Costs are too often unquestioned, untested. Costs arise and costs get paid. These are costs of every different type: state-sized; human sized. These are costs born out of beliefs and lies, cons and fears. These are public costs and private costs, inflicted or self-imposed.
These are costs we imagine are valid because of some particular threat and its implications. But sooner or later our fears get replaced by new ones, with new potential consequences. Time grinds on. Threats go and come and the whole process starts seemingly afresh each time. There’s barely a look back.
Indeed, why look back? You might find a few costs that are justified but you’ll find many more that have been paid without good reason. Look back and it’s all too easy to be weighed down by the huge terrible sadness created by unnecessary costs.
Believing that it’s all down to excusable human nature is no relief. Despair might be the sensible conclusion but despair offers nothing worth having.
With those joyless paths to pick from, concluding that the only sensible way forward is to try and change human nature – my nature, other’s nature – seems reasonable.
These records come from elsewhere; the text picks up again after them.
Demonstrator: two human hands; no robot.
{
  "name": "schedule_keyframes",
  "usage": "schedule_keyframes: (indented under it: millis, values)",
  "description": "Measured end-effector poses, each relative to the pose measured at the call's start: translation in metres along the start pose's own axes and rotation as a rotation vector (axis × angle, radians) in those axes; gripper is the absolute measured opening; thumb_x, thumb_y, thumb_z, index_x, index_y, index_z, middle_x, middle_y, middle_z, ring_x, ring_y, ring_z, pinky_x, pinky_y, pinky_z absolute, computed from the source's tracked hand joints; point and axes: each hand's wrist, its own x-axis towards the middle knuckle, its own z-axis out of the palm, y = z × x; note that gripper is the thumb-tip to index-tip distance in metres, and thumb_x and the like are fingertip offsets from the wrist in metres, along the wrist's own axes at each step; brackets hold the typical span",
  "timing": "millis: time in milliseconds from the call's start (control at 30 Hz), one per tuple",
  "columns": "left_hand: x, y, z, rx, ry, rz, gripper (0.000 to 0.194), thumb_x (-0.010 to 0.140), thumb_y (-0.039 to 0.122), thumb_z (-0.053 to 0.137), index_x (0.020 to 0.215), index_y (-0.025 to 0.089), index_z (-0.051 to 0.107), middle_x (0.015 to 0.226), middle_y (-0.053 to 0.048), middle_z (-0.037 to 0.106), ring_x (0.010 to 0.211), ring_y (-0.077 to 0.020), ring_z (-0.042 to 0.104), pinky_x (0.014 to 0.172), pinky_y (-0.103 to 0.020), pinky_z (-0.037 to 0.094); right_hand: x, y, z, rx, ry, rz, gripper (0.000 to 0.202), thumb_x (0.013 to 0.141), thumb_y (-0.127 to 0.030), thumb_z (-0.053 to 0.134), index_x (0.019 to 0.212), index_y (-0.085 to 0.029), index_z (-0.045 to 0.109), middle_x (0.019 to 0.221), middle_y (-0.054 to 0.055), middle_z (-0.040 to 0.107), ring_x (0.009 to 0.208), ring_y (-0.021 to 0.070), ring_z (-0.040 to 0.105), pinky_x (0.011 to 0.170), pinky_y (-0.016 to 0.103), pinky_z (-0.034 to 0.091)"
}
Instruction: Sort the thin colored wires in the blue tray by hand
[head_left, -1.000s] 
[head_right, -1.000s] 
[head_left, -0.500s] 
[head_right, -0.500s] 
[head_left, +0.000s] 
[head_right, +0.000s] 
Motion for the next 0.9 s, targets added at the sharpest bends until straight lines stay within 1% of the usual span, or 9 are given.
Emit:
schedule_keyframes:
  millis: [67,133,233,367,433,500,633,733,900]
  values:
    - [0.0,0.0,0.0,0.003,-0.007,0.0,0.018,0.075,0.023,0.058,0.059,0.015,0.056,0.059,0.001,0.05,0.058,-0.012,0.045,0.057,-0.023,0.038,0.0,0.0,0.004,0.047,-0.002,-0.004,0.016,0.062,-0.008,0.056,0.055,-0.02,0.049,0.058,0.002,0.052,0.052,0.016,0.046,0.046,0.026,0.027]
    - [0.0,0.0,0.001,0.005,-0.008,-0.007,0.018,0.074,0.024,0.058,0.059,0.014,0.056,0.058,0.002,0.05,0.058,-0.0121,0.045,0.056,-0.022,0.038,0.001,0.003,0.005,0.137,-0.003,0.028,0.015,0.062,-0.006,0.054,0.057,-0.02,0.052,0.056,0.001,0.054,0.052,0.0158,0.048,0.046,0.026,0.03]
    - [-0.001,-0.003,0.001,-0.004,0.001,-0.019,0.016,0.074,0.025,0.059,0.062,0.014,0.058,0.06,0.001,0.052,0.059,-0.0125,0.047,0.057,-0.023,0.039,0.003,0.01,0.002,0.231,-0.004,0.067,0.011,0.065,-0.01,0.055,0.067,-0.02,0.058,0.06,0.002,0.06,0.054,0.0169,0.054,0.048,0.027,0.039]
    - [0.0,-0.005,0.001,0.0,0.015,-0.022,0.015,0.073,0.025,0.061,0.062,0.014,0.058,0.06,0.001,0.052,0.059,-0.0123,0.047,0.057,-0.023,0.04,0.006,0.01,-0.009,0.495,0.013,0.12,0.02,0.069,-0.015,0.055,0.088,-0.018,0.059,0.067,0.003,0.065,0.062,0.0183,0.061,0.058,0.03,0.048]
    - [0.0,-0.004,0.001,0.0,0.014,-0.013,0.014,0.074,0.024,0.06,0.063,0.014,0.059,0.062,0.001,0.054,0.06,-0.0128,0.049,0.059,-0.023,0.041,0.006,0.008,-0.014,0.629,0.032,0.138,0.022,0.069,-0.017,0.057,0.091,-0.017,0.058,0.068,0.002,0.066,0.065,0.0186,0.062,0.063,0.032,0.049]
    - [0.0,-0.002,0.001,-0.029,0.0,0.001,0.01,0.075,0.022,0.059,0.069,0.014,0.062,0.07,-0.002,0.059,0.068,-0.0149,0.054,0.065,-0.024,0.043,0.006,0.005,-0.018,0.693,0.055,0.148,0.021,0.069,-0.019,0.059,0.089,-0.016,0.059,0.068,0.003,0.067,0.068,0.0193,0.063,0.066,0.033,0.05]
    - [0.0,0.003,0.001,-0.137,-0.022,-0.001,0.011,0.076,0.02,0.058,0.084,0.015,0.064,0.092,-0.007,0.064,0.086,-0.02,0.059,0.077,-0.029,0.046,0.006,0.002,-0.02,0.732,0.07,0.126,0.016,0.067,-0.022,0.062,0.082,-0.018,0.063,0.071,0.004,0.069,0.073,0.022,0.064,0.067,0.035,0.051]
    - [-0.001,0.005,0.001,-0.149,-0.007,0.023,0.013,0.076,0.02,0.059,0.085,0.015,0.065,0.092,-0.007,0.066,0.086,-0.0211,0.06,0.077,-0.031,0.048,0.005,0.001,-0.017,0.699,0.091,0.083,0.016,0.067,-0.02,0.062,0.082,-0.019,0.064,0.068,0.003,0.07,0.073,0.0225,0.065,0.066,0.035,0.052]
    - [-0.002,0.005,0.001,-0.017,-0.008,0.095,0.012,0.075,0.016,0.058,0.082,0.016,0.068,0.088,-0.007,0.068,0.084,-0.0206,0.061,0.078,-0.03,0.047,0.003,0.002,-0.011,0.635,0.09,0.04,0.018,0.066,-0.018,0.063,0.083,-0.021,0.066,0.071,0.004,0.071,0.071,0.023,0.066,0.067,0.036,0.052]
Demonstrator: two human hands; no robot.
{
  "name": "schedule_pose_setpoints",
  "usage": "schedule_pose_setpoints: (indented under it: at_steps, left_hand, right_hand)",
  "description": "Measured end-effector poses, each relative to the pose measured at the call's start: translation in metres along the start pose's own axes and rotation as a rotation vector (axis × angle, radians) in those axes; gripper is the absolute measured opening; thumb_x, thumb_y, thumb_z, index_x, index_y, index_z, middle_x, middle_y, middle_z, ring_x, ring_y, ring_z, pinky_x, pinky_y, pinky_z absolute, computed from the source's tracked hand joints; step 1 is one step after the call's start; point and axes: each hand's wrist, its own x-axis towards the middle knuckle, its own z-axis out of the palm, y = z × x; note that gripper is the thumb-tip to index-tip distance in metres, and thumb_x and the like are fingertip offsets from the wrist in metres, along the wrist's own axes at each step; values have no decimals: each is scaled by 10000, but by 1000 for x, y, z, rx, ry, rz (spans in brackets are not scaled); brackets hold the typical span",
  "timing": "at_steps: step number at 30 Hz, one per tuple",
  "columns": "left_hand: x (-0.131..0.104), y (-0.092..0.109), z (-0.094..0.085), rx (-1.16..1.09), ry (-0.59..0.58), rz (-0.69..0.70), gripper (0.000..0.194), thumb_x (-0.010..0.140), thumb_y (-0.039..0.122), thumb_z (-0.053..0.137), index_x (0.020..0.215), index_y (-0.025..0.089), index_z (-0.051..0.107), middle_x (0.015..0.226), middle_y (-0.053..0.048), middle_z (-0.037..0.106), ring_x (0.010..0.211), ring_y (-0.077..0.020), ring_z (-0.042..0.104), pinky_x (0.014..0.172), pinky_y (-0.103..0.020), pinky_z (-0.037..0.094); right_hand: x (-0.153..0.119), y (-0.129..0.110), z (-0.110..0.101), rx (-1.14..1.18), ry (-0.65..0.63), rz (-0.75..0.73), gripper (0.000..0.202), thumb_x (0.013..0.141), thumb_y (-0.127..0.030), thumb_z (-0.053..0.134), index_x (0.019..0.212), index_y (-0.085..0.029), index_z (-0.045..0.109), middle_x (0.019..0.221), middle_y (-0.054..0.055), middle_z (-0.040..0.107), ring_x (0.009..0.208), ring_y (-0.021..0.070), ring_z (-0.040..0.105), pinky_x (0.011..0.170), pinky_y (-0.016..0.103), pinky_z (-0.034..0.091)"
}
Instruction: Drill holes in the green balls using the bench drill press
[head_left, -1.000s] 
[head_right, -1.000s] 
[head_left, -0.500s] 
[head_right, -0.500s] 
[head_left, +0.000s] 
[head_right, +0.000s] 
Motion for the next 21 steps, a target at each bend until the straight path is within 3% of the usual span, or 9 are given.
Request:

After all, however small the changes I can make, something is better than nothing. Because if I don’t try then I’m an accomplice.
An accomplice to stagnation, to despair, to all the costs and the immense damage that comes in their wake. If I’m an accomplice then my conscience will be quick to deny me a sound night’s sleep.
Yes, we all need to defend ourselves.
And no, we don’t live in isolation. And no, we can’t be sure of where our vulnerabilities lie.
It’s true we can’t be sure we’ll never find ourselves under attack but history teaches we probably won’t be. It’s reasonable to trust we won’t be.
Have trust by default, but trust cautiously and verify. Wary optimism can be a positive assumption. It’s a basis for a better tomorrow.